Borglund v. World Insurance

315 P.2d 158, 211 Or. 175, 1957 Ore. LEXIS 327
CourtOregon Supreme Court
DecidedSeptember 6, 1957
StatusPublished
Cited by20 cases

This text of 315 P.2d 158 (Borglund v. World Insurance) is published on Counsel Stack Legal Research, covering Oregon Supreme Court primary law. Counsel Stack provides free access to over 12 million legal documents including statutes, case law, regulations, and constitutions.

Bluebook
Borglund v. World Insurance, 315 P.2d 158, 211 Or. 175, 1957 Ore. LEXIS 327 (Or. 1957).

Opinion

ROSSMAN, J.

This is an appeal by the plaintiff, Andrew Borglund, and a cross-appeal by the defendant, World Insurance Company, from a judgment which the circuit court rendered after it had entered findings of fact and conclusions of law. The action that led to the double appeal was based upon a policy of disability benefit insurance issued by the defendant to the plaintiff March 10, 1948, and an accident with which the plaintiff met April 4,1952. As a result of the accident the plaintiff’s left leg was amputated above the knee, leaving only an eight-inch stub. Concisely stated, the complaint alleges that Parts 4 and 12 of the policy determine the indemnity which is payable. The defendant contends that the sum payable is governed by Part 1. We will later quote Parts 1, 4 and 12. The circuit court held that Parts 1 and 12, and not 4, govern the case and awarded judgment accordingly. The actual sums awarded were $333.33 under Part 1 and $300 under Part 12. The court also awarded $700 as an attorney fee under ORS 736.325.

Neither party, upon appeal, challenges the award of $300 which was made under Part 12. The plaintiff, in appealing, contends that for the loss of his leg he should have been paid the amount promised by Part 4 ($70 per month for 24 months).

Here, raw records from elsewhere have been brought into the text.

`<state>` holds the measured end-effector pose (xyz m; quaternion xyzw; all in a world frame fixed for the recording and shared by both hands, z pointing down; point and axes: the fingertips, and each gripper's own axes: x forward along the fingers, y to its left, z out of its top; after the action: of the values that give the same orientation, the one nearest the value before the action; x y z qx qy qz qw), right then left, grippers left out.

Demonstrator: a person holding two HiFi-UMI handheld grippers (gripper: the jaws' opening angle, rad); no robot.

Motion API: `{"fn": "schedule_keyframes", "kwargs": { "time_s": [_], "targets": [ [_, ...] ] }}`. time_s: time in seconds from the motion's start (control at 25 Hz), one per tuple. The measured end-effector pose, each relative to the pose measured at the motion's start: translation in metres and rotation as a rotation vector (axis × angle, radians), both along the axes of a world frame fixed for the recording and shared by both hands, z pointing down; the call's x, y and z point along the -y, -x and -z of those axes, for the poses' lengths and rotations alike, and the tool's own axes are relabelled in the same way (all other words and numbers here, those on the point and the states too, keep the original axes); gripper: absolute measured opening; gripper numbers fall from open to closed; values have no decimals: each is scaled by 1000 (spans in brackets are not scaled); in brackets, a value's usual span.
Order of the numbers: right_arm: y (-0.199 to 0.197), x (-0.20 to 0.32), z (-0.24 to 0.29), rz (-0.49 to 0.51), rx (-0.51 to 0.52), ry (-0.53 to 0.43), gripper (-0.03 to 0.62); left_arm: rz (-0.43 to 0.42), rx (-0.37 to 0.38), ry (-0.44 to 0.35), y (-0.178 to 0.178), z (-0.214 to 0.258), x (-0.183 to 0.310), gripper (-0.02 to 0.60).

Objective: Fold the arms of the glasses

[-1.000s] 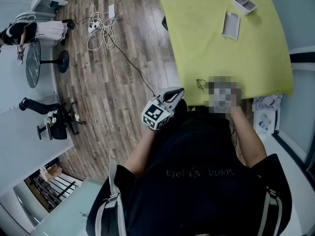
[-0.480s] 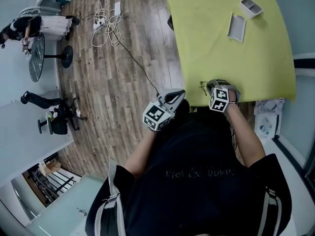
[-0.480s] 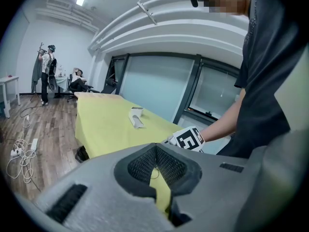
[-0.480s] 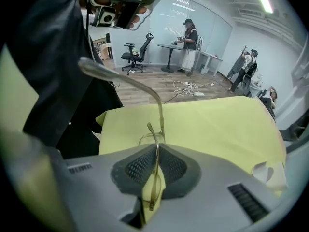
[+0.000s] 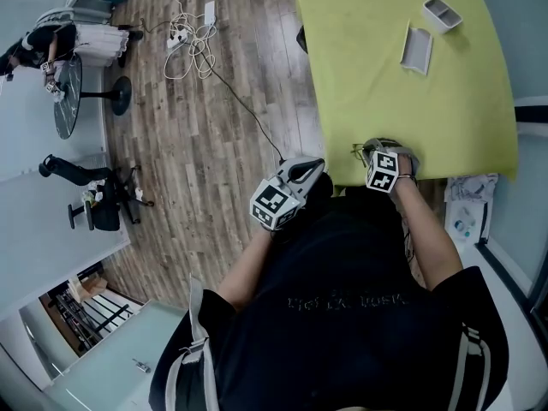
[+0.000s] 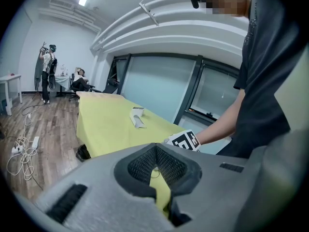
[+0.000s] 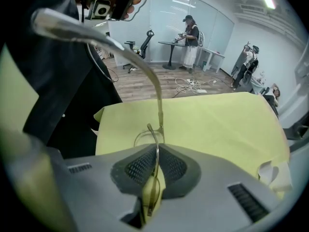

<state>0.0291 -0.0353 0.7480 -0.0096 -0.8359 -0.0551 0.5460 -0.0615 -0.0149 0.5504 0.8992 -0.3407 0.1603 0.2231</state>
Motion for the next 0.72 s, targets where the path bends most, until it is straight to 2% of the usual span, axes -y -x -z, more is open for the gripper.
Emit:
{"fn": "schedule_keyframes", "kwargs": {
  "time_s": [0.32, 0.72],
  "targets": [
    [5, 1, 1, -37, 19, -13, 34, 0, -7, -4, 3, 0, -1, 18],
    [2, 7, 32, -201, 148, 11, 35, -13, -28, -13, 1, 2, 2, 17]
  ]
}}
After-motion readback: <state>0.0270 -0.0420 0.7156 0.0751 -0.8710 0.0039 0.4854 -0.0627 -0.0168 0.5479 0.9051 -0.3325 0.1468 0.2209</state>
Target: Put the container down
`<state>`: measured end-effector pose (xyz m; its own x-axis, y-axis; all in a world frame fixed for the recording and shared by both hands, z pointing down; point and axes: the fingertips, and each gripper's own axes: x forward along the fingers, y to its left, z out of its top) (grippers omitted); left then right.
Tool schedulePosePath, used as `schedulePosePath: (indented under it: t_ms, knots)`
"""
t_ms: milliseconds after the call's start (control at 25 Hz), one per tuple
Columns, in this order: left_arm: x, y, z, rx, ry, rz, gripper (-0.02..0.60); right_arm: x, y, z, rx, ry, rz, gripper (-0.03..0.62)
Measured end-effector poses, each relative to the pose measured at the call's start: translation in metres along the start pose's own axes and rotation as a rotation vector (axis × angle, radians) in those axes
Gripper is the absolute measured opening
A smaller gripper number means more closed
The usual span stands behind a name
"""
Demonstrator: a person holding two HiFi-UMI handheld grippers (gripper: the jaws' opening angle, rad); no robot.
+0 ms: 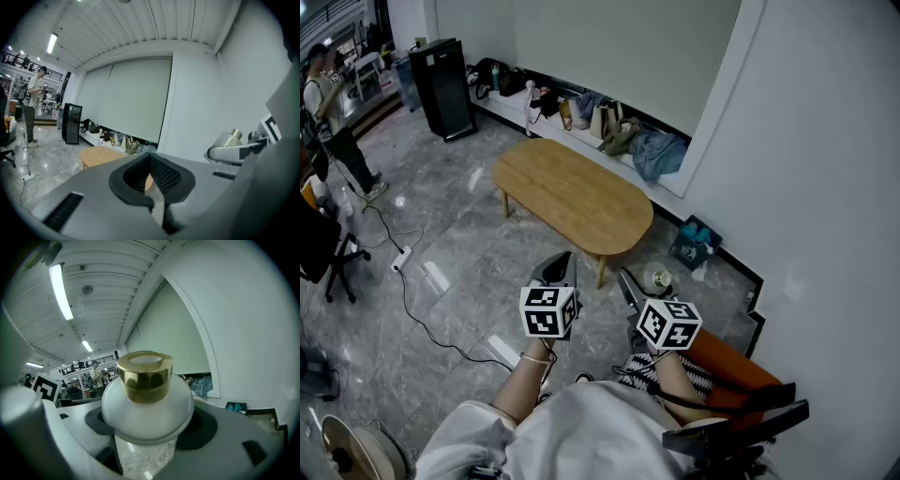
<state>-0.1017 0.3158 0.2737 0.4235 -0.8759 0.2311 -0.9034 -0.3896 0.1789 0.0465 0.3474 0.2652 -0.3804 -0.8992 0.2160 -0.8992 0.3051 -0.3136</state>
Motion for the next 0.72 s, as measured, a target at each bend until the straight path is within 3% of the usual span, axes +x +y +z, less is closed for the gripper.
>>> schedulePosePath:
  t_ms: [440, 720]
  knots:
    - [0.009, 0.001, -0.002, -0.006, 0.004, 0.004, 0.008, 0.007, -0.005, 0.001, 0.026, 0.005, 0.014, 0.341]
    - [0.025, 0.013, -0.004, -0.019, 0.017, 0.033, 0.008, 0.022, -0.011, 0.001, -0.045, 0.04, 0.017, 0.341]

The de *177 fendant, by its cross-appeal, challenges only the part of the judgment which granted the plaintiff $700 as an attorney fee. It terms that award “grossly excessive for obtaining a benefit of $300 more than was tendered.”

When the policy was issued March 10, 1948, Part .1 provided that if the insured lost “either foot” the company would pay him $833.33 and Part 4 promised that if he sustained a disability for which no specific sum was prescribed, the company would pay $100 per month during the disability, but not for more than 24 months. April 1, 1951, after the plaintiff had changed his occupation, a rider was attached to the policy which reduced the benefits to $333.33 for the loss of a foot and $70 per month for a period of not more than 24 months for a loss for which the policy scheduled no specific amount.

The following are the pertinent parts of the policy when effect is given to the rider:

Part 1:

“If the insured sustains such injury which directly and independently of sickness and all other causes, * * * and result in any of the following specific losses within ninety days from the date of such accident, the Company will pay:
“For loss of Either Hand of [sic] Either Foot —$333.33.”

Part 2:

“Loss in every case referred to in the above schedules in Parts One and Two for dismemberment of hands and feet shall mean complete severance at or above the wrist or ankle joint respectively * * *. Only one of the amounts named in Parts One and Two (the greatest) will be paid for injuries resulting from one accident, and shall be in lieu of all other indemnity.”

*178 Part 4:

“If such injury does not result in any of the above mentioned specific losses but shall wholly and continuously disable the Insured for one day or more, the Company will pay indemnity * * * ($70.00) per month for the period of such disability, but not exceeding twenty-four (24) months.”

Part 12:

“If the Insured, on account of such injury or such sickness, shall be removed to a lawfully operating public hospital, the Company will pay an additional indemnity of such hospital confinement, at the rate of One Hundred ($100.00) Dollars per month, for the period of continuous confinement therein, not exceeding three consecutive months.”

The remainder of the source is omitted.